> **STORED DATA**
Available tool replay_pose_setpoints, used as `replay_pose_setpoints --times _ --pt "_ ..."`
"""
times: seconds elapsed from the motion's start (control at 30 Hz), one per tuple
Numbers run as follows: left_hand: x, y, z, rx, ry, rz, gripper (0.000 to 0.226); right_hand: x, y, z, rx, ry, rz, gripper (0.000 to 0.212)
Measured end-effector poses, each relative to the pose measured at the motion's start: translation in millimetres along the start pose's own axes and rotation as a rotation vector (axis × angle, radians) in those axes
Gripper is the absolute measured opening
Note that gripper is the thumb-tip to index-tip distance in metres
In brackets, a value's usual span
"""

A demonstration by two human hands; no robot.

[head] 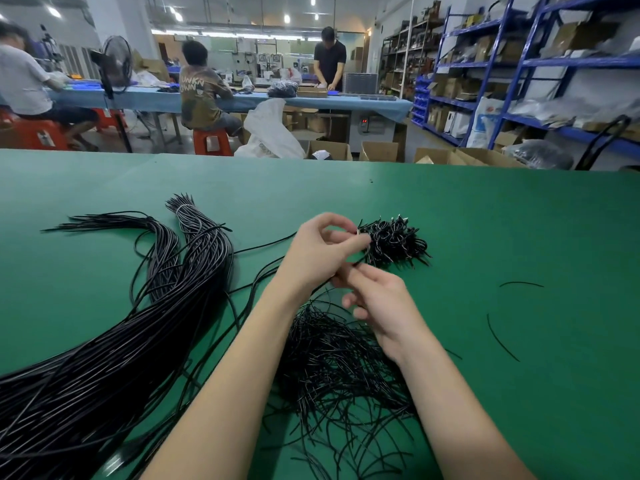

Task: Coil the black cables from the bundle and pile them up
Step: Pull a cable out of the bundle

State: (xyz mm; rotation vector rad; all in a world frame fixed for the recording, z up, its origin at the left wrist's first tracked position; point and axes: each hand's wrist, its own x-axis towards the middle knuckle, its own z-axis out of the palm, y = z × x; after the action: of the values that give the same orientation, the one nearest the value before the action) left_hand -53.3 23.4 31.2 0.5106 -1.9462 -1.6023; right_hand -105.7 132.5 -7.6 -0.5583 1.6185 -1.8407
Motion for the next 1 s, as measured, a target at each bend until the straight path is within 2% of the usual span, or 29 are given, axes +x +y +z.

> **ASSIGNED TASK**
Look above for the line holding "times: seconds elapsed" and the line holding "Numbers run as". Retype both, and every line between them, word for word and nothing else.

> **RESPONSE FOR THIS EXERCISE**
times: seconds elapsed from the motion's start (control at 30 Hz), one per tuple
Numbers run as follows: left_hand: x, y, z, rx, ry, rz, gripper (0.000 to 0.226); right_hand: x, y, z, rx, ry, rz, gripper (0.000 to 0.212)

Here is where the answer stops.